## Exercise instructions
What is wanted is an exact copy of the lines from the top of the listing through the line containing "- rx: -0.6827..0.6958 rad".

## Data segment
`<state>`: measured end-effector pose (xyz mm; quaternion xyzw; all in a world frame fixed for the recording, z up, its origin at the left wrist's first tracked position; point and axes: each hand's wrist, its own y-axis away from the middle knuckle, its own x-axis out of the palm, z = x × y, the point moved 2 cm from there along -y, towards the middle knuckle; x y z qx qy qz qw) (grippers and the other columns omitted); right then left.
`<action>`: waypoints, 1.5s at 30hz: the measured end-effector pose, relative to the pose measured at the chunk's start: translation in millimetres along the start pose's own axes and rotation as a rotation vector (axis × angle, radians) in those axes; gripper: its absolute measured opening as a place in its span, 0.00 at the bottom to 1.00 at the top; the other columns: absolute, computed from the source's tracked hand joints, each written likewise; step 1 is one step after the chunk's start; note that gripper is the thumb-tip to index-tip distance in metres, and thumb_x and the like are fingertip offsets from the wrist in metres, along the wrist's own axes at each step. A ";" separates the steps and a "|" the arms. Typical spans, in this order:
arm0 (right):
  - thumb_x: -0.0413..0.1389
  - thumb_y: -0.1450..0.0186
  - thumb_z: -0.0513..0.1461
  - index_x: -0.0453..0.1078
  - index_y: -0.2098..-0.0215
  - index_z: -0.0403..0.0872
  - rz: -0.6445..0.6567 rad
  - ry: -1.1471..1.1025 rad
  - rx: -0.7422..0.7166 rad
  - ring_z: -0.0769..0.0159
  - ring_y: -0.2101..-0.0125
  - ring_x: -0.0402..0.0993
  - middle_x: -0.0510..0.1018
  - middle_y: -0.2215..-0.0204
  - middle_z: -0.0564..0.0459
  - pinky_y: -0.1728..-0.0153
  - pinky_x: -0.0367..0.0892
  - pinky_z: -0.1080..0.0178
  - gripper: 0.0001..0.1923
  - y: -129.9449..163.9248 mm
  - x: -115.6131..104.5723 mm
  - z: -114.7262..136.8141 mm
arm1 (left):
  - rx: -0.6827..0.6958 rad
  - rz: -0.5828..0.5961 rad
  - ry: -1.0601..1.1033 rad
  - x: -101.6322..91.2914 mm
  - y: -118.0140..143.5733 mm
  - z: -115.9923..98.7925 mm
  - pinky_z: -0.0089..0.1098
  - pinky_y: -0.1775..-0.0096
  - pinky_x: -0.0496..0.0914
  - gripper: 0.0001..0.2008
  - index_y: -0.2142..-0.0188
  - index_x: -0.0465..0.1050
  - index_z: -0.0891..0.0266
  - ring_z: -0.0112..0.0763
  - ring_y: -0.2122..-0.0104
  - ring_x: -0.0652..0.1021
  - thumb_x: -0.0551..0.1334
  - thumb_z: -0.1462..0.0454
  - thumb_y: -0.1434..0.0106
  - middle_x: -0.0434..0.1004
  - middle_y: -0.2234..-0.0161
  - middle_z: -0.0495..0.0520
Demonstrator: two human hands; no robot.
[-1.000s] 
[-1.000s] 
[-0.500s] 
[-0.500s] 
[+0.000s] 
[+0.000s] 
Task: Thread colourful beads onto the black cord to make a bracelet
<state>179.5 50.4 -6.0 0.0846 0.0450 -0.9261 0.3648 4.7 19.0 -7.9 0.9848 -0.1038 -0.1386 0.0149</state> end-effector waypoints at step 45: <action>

## Reply
`<state>`: measured end-effector pose (xyz mm; quaternion xyzw; all in a world frame fixed for the recording, z up, its origin at the left wrist's first tracked position; point and axes: each hand's wrist, its own y-axis away from the middle knuckle, its own x-axis out of the palm, z = x × y, the point moved 2 cm from there along -y, towards the middle knuckle; x y z qx qy qz qw) (grippers and the other columns omitted); right then left.
`<action>`: waypoints, 1.5s at 30hz: the measured end-effector pose, relative to the pose measured at the chunk's start: translation in millimetres along the start pose's own axes and rotation as a rotation vector (axis × angle, radians) in those axes; gripper: its absolute measured opening as a place in its span, 0.00 at the bottom to 1.00 at the top; the other columns: absolute, computed from the source's tracked hand joints, each written likewise; step 1 is one step after the chunk's start; note that gripper is the thumb-tip to index-tip distance in metres, and thumb_x and the like are fingertip offsets from the wrist in metres, along the wrist's own axes at each step. A ";" separates the steps and a "|" the arms. Typical spans, in this order:
arm0 (right):
  - thumb_x: -0.0413..0.1389
  - thumb_y: -0.1450..0.0186
  - thumb_z: -0.0513..0.1461
  - index_x: -0.0453..0.1078
  - index_y: -0.2098..-0.0215
  - index_z: -0.0403..0.0872
  - rz: -0.6445..0.6567 rad
  - ry: -1.1471..1.1025 rad
  - rx: -0.7422..0.7166 rad
  - ring_z: -0.0769..0.0159
  - ring_y: -0.2101..-0.0125
  - ring_x: -0.0402..0.0993
  - middle_x: -0.0510..0.1018
  - middle_y: -0.2215..-0.0204
  - middle_z: -0.0564..0.0459
  - pinky_y: -0.1728..-0.0153
  - pinky_x: -0.0367..0.0892
  - pinky_z: -0.1080..0.0178
  - gripper: 0.0001..0.1923
  - y: -129.9449..163.9248 mm
  - x: -115.6131..104.5723 mm
  - z: -114.7262..136.8141 mm
arm1 (left):
  - rx: -0.6827..0.6958 rad

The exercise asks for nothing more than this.